Comprehensive testing of high brightness LED production process

High brightness light emitting diodes (HBled) combine the advantages of high output, high efficiency and long life. Manufacturers are developing devices that can achieve higher luminous flux, longer life, richer colors and higher luminosity per unit power. To ensure its performance and reliability, accurate and cost-effective testing must be implemented at every stage of production.

Figure 1 shows the electrical I-V characteristic curve of a typical diode. Although a complete test program can include hundreds of points, probing a limited sample is generally sufficient to provide a figure of merit. Many HBLED tests require driving the device with a known current signal source and measuring its voltage accordingly, or vice versa. Having both synchronizable signal sources and measurement capabilities can speed up system setup and improve throughput. Testing can be performed at the die level (wafers and packages) or at the module/subassembly level. At the module/subassembly level, HBLEDs can be connected in series and/or in parallel; therefore, higher currents are generally required, sometimes up to 50A or more, depending on the actual application. Some die-level tests use currents in the range of 5 to 10A, depending on the size of the die.

Figure 1 Typical HBLED DC I-V curve and test points (not drawn to scale)

1 Forward voltage test

Understanding how new building block materials, such as graphene, carbon nanotubes, silicon nanowires or quantum dots, function in future electronic devices requires the use of metrology techniques that can measure resistance, resistivity, mobility and conductivity over a wide range. This often requires measurements of extremely low currents and voltages. The ability to make precise, repeatable measurements at the nanoscale is extremely important for engineers seeking to develop and commercialize these next-generation materials.

2 Leakage current test

When a reverse voltage below the breakdown voltage is applied, the leakage current (IL) across the HBLED is measured using a moderate voltage value. In production testing, it is common practice to simply ensure that the leakage current does not exceed a certain threshold.

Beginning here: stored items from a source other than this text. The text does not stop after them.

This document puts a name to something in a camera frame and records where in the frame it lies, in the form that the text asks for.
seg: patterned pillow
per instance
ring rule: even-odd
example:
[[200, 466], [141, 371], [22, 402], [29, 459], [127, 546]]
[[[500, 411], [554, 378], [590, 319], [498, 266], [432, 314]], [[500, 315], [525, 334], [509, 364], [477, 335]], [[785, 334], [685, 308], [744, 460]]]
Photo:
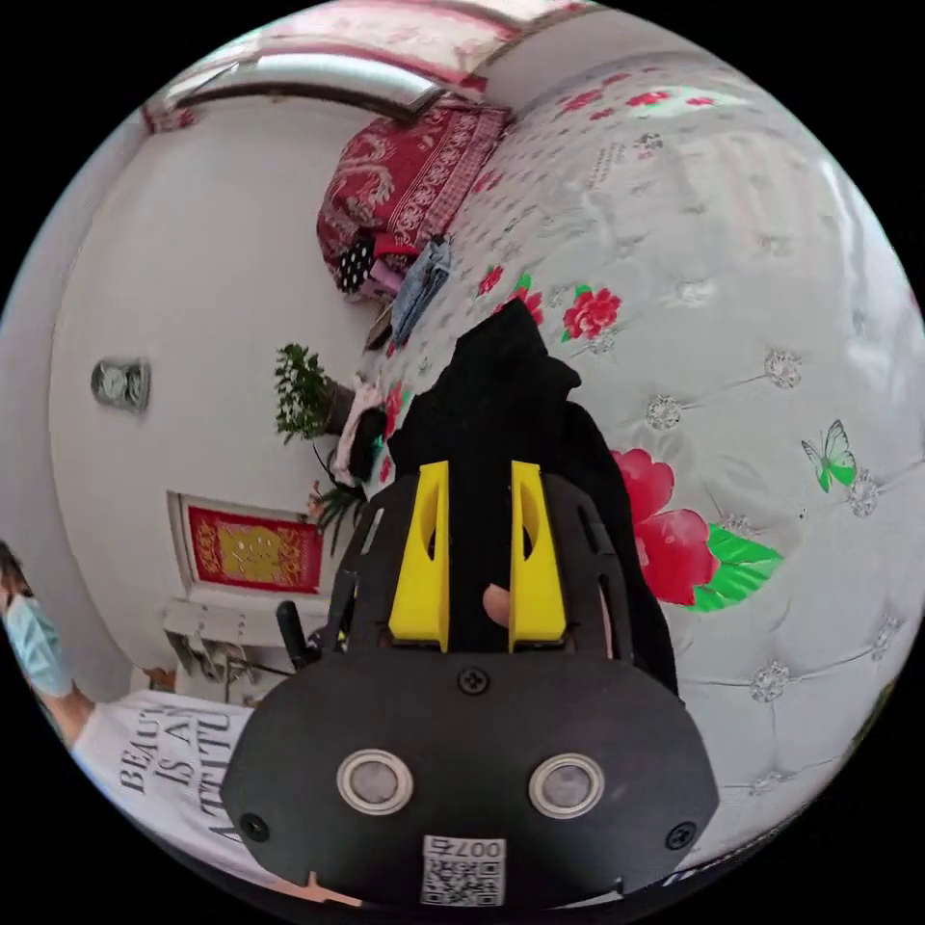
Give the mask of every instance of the patterned pillow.
[[376, 119], [355, 135], [318, 214], [331, 274], [361, 230], [419, 249], [446, 231], [510, 118], [508, 109], [444, 97], [414, 125]]

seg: yellow bracket
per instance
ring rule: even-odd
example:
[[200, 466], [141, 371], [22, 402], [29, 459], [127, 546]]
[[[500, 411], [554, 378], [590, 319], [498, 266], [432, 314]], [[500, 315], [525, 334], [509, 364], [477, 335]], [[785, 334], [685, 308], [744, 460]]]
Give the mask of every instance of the yellow bracket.
[[[414, 497], [405, 556], [388, 628], [401, 642], [439, 643], [450, 639], [450, 482], [447, 462], [422, 465]], [[428, 547], [434, 538], [434, 556]]]
[[[553, 643], [562, 639], [566, 607], [539, 466], [512, 464], [511, 496], [514, 516], [508, 651], [513, 652], [518, 643]], [[529, 557], [524, 548], [524, 531], [532, 546]]]

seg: person's hair
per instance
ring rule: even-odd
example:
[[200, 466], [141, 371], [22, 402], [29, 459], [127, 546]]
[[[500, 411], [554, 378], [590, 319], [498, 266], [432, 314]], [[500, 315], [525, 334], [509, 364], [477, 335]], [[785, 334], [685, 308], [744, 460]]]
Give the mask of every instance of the person's hair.
[[0, 579], [2, 579], [4, 588], [7, 591], [15, 591], [25, 597], [32, 596], [29, 582], [26, 581], [26, 576], [22, 573], [22, 563], [2, 540], [0, 540]]

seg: white t-shirt
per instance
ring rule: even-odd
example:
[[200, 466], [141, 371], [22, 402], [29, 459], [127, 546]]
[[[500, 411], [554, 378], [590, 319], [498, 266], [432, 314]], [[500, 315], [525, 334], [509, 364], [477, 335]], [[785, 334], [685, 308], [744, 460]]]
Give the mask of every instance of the white t-shirt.
[[72, 754], [126, 815], [188, 855], [261, 886], [219, 788], [252, 710], [158, 691], [100, 703]]

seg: face mask
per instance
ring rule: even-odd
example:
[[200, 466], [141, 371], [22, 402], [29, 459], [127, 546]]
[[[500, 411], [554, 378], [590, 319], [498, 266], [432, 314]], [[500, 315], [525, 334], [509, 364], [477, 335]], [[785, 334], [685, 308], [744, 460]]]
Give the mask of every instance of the face mask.
[[17, 595], [7, 607], [4, 625], [23, 674], [49, 697], [66, 697], [73, 677], [54, 624], [31, 597]]

3. Improving the throughput of HBLED production testing

In the past, all aspects of HBLED production testing were controlled by a single PC. In other words, in each element of the test program, the signal source and measurement device must be configured for each test, and after performing the expected actions, the records are returned to the PC. The controlling PC evaluates according to the pass/fail criteria and decides which category the DUT should be classified into. The process of sending instructions from the PC and returning the results to the PC will consume a lot of time.

The latest generation of intelligent instruments, including Keithley's new high-power 2651A system source/measurement instrument (SourceMeter), can greatly improve test throughput by minimizing communication traffic. The main body of the test program is embedded in a Test Processor (TSP) in the instrument, which is a test program engine for controlling test steps, with built-in pass/fail criteria, calculations, and digital I/O control. A TSP can store user-defined test programs in memory and execute the program according to user needs, thereby reducing the time to set up and configure each step in the test program.

4 Single-device LED test system

The component handler transports a single HBLED (or a group of HBLEDs) to a test fixture that is shielded from ambient light and has a built-in photodetector (PD) for optical measurement. Two SMUs are required: SMU #1 provides the test signal to the HBLED and measures its electrical response; SMU #2 detects the photodetector during the optical measurement.

The test program can be programmed to start under the control of a digital signal line from the component handler as a "test start" (SOT). When the instrument detects this signal, the test program starts. Once executed, a digital signal line from the component handler sends a "test completed" mark. In addition, the built-in intelligence of the instrument can perform all pass/fail operations and send digital instructions to the component handler through the instrument's digital I/O port so that the HBLED can classify the HBLED according to the pass/fail criteria. It can then be programmed to perform two actions simultaneously: data is sent to the PC for statistical processing, while a new DUT is transported to the test fixture.

5 Optical Test

Forward current bias is also required for optical measurements, because the current is closely related to the amount of light emitted by the HBLED. The emitted photons can be captured with a photodiode or an integrating sphere, so that the optical power can be measured. The light emission can be converted into a current and measured with an ammeter or a single channel of a source-measure unit.

6 Reverse breakdown voltage test

The reverse bias current applied to the HBLED allows for the reverse breakdown voltage (VR) test. The test current should be set so that the measured voltage value no longer rises significantly with a slight increase in current. At higher voltages, the change in reverse voltage caused by a large increase in reverse bias current is not significant. The VR test method is to output a low reverse bias current for a specific period of time and then measure the voltage drop across the HBLED. The result is generally tens of volts.